Glossary - Model Hallucination
AI can do some amazing stuff, but sometimes it just makes things up. That’s what people call hallucinations, and knowing how they work helps you figure out when to trust the output—and when to double-check.
What is Model Hallucination?
Model hallucination is when an AI confidently gives you an answer that looks right but isn’t. It can either be totally false, made up, or simply not backed by the information it was given.
How Does Model Hallucination Work?
AI models are trained to predict what words come next, not to double-check the truth. When they don’t know something—or the prompt nudges them the wrong way—they often “fill in the gaps” with guesses that sound convincing but aren’t accurate.
Key Features
Hallucinations usually show up as confident, well-written statements that are wrong. Sometimes they contradict the source, sometimes they add details that don’t exist, and other times they just can’t be verified at all.
Benefits
When accuracy doesn’t matter—like writing fiction, brainstorming wild ideas, or coming up with creative taglines—hallucination can actually be useful. It gives you unexpected suggestions you might not have thought of yourself.
Use Cases
In serious areas like healthcare, finance, or law, hallucinations are dangerous because wrong information can cause real harm. They’re also a big risk when summarizing documents or pulling out structured data, where every word needs to match the source.

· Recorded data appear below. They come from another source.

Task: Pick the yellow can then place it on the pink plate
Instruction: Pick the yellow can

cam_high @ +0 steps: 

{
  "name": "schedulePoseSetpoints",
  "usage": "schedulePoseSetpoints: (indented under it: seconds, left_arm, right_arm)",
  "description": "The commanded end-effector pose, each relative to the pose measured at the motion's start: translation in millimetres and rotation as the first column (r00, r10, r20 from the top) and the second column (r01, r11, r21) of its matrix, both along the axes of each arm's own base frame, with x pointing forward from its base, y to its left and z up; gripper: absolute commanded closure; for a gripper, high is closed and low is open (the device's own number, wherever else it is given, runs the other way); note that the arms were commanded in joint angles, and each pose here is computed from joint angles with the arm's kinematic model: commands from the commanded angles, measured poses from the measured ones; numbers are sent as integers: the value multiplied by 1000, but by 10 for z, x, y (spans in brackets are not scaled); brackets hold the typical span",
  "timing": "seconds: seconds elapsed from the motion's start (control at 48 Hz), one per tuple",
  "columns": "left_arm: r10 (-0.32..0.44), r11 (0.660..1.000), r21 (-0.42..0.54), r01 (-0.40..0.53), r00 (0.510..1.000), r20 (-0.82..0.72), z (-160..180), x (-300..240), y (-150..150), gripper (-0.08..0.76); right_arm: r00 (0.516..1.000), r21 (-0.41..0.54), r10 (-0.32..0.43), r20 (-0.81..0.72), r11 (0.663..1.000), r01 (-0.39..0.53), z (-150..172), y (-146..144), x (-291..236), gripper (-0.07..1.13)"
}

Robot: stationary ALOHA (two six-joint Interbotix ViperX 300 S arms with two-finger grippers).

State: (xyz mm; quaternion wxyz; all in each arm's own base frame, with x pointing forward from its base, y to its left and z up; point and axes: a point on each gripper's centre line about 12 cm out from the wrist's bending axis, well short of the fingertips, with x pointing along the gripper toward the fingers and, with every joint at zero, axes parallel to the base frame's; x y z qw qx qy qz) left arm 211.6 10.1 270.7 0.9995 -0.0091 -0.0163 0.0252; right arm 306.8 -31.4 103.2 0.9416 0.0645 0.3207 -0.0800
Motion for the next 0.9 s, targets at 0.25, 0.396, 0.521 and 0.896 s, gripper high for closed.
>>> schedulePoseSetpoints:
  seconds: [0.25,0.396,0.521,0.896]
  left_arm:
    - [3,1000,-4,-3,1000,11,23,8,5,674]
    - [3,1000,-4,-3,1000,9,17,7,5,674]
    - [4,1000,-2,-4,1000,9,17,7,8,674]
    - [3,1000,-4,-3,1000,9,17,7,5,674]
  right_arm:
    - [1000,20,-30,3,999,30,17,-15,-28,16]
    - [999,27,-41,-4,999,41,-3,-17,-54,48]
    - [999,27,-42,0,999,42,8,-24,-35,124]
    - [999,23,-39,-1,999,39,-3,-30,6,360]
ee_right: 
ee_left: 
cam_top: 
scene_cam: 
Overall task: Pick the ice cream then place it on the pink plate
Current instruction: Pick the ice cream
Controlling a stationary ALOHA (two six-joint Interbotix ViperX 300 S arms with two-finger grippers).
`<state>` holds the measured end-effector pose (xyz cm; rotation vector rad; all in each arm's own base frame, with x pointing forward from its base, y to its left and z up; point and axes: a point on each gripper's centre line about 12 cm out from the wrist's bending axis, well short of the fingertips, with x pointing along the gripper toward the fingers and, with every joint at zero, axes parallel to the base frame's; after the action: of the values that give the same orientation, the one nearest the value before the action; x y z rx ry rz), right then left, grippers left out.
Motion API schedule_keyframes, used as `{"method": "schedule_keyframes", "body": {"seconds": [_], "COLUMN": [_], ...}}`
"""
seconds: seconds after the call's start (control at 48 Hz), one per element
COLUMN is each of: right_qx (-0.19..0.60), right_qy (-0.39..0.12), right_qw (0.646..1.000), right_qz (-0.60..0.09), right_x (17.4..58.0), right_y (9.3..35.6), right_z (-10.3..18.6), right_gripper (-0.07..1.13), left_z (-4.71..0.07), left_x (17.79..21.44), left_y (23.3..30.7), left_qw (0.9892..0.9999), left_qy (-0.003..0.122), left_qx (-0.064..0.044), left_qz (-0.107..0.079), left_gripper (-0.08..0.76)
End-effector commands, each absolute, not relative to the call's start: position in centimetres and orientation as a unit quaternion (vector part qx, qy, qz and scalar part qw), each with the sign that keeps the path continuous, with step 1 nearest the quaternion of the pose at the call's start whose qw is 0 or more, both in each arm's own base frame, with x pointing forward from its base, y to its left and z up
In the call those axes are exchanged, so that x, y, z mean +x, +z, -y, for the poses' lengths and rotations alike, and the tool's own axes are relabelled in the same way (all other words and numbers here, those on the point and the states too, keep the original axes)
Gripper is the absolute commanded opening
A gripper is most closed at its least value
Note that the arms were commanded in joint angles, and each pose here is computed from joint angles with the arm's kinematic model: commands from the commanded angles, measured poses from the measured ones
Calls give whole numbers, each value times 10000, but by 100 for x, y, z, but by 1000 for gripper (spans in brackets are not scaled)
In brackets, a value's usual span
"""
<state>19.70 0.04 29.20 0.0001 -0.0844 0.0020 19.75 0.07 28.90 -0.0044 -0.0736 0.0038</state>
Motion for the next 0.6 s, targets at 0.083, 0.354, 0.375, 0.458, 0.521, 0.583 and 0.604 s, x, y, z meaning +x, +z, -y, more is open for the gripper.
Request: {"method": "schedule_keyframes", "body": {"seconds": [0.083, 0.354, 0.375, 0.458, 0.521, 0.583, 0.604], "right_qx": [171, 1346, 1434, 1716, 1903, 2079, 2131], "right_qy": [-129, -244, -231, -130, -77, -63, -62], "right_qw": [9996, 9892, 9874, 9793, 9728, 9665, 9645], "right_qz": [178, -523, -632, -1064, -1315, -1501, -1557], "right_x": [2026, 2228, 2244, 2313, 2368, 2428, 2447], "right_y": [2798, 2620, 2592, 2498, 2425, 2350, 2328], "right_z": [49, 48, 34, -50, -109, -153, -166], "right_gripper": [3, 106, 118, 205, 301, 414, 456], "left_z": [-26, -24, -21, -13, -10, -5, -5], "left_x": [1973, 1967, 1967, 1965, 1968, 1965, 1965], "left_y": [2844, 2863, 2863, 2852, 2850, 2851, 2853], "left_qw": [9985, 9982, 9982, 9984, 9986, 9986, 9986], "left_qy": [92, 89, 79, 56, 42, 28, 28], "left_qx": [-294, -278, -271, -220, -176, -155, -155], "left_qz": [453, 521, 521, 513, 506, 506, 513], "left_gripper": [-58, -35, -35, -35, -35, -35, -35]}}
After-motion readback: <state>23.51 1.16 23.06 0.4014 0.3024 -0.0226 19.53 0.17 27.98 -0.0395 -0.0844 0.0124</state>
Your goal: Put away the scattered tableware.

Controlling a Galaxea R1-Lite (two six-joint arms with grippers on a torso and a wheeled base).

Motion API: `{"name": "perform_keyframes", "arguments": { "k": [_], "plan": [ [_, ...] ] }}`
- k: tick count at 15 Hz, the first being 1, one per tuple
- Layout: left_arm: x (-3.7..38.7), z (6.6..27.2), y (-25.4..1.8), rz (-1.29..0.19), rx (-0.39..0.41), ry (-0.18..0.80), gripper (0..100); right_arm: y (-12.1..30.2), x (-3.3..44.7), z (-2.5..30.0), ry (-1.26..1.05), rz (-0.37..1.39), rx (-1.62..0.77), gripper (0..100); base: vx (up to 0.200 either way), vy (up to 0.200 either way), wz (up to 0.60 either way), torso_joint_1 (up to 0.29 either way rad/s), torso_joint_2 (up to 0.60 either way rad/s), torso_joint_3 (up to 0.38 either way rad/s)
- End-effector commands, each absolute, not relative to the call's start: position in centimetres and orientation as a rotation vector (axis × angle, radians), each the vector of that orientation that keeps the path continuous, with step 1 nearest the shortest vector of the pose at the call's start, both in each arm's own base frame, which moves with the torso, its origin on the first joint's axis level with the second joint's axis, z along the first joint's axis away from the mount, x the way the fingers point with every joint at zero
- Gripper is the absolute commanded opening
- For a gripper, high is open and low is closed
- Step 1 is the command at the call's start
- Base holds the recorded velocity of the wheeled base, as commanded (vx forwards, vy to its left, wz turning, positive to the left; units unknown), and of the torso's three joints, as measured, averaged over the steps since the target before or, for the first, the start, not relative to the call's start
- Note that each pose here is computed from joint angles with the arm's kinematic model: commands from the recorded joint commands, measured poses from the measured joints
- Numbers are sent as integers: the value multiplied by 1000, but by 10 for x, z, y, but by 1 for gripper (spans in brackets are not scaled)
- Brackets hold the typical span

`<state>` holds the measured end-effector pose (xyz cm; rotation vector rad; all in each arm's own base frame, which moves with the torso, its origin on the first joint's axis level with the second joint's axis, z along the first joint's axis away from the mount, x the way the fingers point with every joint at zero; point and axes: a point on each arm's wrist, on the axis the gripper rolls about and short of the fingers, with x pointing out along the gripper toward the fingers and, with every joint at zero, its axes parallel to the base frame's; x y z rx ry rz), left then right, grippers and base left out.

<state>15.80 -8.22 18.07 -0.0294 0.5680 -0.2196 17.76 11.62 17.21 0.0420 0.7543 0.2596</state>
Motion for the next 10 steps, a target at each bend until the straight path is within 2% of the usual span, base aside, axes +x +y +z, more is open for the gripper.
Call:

Types of Model Hallucination
Hallucinations don’t all look the same, and researchers usually group them into a few categories. Some are about faithfulness—whether the AI sticks to its source or drifts away from it. Others are about factuality—whether what it says is true in the real world or not. On top of that, mistakes can come from gaps in knowledge, sloppy reasoning, mixing up names or numbers, or simply losing track of the context.
Intrinsic
The model directly goes against the source material.
Extrinsic
When it adds extra details that weren't in the source.
Non-factual
Claims something that’s just plain false in the real world.
Unverifiable
Shares information you can’t actually check or prove.
Knowledge gap
The model doesn’t know the answer, so it makes one up.
Reasoning error
It trips up on logic and draws the wrong conclusion.
Entity confusion
Mixes up names, dates, or numbers.
Context drift
Misinterprets the input or wanders away from the given context.
How to Choose the Right One
You don’t really choose a “kind” of hallucination—you decide how much risk you’re okay with. If you’re working on something creative, a bit of guesswork is fine. If the stakes are high, you’ll want tighter guardrails, like giving the model reliable data to work from and letting it say “I don’t know.” There isn’t a perfect cure for hallucinations. What usually works is mixing a few small habits. Give the model good sources so it doesn’t have to guess. If it doesn’t know, let it say so. For tasks where accuracy really matters, you can fence in its answers with rules or fixed formats. And at the end of the day, treat it like any other draft—check it yourself or have someone else look it over before you use it.